Answer
As left side transforms into right side, hence given identity-
$\frac{\csc x - 1}{\csc x + 1} $ = $ \frac{1 - \sin x}{1 + \sin x}$ is true.
Work Step by Step
Given identity is-
$\frac{\csc x - 1}{\csc x + 1} $ = $ \frac{1 - \sin x}{1 + \sin x}$
Taking L.S.
$\frac{\csc x - 1}{\csc x + 1} $
= $\frac{\frac{1}{\sin x} - 1 }{\frac{1}{\sin x} + 1 } $ (using reciprocal identity)

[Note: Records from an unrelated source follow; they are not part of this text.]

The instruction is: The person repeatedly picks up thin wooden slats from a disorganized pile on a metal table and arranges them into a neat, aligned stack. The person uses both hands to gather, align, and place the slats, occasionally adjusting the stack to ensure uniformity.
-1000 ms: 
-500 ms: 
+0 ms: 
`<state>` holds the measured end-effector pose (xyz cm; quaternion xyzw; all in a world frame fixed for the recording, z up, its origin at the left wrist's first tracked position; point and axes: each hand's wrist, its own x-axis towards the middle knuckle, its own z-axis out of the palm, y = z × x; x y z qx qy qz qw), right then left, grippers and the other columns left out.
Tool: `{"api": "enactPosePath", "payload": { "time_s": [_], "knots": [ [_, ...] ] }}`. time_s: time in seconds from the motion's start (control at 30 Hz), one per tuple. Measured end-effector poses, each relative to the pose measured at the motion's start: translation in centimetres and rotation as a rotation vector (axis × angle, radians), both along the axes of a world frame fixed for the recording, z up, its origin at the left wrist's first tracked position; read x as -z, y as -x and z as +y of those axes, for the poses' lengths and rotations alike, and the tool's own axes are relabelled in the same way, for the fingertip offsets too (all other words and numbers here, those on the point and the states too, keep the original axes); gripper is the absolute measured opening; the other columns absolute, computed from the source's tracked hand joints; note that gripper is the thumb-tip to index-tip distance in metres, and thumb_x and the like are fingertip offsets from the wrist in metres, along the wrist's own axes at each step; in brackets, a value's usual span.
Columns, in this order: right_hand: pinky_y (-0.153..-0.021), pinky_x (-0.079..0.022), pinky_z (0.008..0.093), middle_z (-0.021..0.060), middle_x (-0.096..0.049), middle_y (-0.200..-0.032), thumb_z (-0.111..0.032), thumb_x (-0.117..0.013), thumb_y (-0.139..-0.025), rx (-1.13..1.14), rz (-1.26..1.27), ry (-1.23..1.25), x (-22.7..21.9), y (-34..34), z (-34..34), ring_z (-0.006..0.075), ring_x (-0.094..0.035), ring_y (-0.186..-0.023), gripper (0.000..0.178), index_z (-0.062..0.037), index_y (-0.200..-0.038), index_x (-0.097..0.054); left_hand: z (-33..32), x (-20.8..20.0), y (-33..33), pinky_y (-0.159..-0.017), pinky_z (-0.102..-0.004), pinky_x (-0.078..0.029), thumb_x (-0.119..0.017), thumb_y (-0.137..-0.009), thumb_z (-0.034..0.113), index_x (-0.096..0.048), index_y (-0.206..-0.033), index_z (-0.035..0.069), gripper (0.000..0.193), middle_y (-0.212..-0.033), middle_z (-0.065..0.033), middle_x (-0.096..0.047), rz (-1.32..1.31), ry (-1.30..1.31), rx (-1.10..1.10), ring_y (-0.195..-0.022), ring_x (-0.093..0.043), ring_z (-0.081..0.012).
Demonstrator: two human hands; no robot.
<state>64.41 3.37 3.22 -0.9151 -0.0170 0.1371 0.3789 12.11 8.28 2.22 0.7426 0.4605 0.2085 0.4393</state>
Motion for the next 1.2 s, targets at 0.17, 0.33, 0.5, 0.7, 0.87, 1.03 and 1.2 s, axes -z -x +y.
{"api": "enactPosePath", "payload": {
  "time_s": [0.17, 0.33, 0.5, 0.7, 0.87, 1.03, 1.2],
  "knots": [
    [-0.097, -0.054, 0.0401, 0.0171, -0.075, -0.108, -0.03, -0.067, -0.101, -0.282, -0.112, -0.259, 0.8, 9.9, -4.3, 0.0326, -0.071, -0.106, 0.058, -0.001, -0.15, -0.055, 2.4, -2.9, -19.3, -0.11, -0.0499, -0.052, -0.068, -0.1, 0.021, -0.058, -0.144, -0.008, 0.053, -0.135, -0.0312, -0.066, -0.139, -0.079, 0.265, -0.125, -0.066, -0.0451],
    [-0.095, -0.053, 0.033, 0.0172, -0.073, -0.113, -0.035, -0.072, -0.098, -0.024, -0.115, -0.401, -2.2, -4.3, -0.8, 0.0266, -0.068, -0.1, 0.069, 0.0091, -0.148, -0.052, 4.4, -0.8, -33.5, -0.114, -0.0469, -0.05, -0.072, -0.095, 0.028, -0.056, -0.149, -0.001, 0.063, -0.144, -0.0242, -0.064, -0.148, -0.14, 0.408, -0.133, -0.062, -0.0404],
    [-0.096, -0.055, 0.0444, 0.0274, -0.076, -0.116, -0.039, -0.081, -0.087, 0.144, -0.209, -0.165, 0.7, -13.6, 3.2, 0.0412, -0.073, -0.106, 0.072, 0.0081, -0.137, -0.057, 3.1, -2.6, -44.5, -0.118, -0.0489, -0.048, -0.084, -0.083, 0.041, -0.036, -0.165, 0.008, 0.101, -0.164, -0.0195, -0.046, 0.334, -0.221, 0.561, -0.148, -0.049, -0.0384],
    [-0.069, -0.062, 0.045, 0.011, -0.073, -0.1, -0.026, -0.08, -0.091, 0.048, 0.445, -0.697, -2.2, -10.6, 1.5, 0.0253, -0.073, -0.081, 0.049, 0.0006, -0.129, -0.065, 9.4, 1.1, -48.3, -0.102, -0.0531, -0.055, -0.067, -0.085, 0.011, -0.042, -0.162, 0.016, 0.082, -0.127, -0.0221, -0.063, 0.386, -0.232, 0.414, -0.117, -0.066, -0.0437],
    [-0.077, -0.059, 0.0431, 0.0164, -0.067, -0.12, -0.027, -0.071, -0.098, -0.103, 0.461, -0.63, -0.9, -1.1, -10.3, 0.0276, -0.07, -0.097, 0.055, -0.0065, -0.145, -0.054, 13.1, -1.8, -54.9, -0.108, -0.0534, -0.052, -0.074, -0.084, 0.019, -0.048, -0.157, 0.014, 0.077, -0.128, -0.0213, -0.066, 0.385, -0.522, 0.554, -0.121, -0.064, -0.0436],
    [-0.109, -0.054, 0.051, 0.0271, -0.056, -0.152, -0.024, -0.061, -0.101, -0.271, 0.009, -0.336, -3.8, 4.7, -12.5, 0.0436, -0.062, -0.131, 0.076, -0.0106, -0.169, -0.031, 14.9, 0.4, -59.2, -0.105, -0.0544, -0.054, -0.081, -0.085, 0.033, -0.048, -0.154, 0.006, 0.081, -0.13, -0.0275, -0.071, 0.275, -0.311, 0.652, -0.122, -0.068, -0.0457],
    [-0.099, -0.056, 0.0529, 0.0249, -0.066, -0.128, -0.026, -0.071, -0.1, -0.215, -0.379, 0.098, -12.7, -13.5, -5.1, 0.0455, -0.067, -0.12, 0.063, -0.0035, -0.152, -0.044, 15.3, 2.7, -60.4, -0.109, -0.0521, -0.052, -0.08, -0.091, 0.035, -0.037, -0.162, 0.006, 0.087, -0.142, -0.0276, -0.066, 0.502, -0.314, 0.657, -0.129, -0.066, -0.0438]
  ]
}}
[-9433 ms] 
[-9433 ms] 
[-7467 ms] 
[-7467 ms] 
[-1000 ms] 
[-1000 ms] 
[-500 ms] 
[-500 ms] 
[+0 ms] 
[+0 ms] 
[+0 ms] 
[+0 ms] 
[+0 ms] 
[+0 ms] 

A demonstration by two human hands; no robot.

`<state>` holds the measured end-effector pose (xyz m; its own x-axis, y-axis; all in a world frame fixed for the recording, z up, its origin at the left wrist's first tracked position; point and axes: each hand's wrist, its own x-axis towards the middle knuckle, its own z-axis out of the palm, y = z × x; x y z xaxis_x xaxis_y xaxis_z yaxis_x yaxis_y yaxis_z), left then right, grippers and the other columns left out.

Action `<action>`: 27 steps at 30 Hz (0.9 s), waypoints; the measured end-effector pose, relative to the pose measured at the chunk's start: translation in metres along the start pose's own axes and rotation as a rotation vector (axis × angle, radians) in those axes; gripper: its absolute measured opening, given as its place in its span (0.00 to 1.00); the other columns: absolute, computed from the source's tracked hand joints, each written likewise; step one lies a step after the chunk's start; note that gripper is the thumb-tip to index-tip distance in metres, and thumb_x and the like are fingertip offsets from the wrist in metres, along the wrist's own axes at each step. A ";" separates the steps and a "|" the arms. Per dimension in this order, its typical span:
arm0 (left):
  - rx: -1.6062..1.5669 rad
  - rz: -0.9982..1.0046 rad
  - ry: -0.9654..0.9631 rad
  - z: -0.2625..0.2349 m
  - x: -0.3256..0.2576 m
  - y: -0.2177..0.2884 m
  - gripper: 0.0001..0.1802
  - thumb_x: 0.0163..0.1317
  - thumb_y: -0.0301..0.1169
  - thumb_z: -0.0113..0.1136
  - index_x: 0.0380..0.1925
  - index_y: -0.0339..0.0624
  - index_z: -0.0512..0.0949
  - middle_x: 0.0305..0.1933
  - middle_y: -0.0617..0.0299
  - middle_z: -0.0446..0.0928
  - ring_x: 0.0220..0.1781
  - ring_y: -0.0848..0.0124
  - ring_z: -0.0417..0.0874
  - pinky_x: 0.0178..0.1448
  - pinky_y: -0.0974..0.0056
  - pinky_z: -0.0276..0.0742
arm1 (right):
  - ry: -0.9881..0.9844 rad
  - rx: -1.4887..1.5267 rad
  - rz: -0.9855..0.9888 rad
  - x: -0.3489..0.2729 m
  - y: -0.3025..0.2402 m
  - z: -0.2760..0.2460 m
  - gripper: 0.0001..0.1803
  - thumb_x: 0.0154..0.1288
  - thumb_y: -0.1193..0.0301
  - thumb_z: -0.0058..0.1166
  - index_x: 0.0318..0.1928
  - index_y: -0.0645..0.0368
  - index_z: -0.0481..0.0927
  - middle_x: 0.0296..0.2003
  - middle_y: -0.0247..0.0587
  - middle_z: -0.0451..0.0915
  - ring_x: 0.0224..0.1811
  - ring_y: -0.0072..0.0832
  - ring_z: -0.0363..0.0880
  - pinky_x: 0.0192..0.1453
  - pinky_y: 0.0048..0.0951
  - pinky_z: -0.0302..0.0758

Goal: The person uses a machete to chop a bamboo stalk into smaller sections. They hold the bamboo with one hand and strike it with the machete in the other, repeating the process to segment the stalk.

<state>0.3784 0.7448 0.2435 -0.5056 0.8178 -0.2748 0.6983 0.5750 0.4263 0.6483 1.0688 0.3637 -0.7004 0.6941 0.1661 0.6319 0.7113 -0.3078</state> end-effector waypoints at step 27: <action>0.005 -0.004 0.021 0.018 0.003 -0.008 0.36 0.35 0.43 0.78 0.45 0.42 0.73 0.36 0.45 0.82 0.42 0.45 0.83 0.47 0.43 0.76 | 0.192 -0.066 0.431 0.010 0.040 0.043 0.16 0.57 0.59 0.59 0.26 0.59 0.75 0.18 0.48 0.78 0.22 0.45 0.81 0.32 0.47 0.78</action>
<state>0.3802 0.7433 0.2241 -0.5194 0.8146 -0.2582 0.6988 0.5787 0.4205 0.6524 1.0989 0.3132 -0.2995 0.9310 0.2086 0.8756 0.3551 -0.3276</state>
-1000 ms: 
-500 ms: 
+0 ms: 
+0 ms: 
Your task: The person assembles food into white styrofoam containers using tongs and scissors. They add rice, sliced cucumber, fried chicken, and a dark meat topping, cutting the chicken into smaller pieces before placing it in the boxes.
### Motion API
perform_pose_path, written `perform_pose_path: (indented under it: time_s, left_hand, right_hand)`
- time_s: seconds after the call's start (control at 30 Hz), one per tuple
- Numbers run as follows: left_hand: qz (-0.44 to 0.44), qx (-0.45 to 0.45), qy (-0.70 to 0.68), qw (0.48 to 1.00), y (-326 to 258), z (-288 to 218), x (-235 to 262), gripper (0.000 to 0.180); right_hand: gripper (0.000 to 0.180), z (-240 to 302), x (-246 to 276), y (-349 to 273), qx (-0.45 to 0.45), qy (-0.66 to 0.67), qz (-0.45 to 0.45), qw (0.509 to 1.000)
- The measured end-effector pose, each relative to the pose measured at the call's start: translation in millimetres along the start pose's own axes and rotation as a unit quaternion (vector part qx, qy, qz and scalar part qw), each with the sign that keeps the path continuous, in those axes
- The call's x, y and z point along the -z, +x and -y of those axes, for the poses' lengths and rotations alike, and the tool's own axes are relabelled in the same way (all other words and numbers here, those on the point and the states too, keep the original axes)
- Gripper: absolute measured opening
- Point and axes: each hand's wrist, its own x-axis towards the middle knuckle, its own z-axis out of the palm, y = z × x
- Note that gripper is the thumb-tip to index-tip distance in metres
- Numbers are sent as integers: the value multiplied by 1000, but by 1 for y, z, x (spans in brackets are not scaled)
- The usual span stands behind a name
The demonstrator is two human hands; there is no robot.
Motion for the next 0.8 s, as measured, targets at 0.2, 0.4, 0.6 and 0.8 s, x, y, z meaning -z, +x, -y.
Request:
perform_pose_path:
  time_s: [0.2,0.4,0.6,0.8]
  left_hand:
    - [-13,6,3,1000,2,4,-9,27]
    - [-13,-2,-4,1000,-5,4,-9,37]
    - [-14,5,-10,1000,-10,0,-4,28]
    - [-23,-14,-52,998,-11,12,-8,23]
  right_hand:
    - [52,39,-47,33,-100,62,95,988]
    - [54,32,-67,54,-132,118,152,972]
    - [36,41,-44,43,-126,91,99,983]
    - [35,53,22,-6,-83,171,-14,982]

= $\frac{\frac{1}{\sin x} - \frac{\sin x}{\sin x} } {\frac{1}{\sin x} + \frac{\sin x}{\sin x}} $
= $\frac{\frac{1 -\sin x}{\sin x} }{\frac{1 +\sin x}{\sin x} } $
= $\frac{(1 -\sin x)\sin x} {(1 +\sin x)\sin x} $
= $ \frac{1 - \sin x}{1 + \sin x}$
= R.S.
As left side transforms into right side, hence given identity-
$\frac{\csc x - 1}{\csc x + 1} $ = $ \frac{1 - \sin x}{1 + \sin x}$ is true.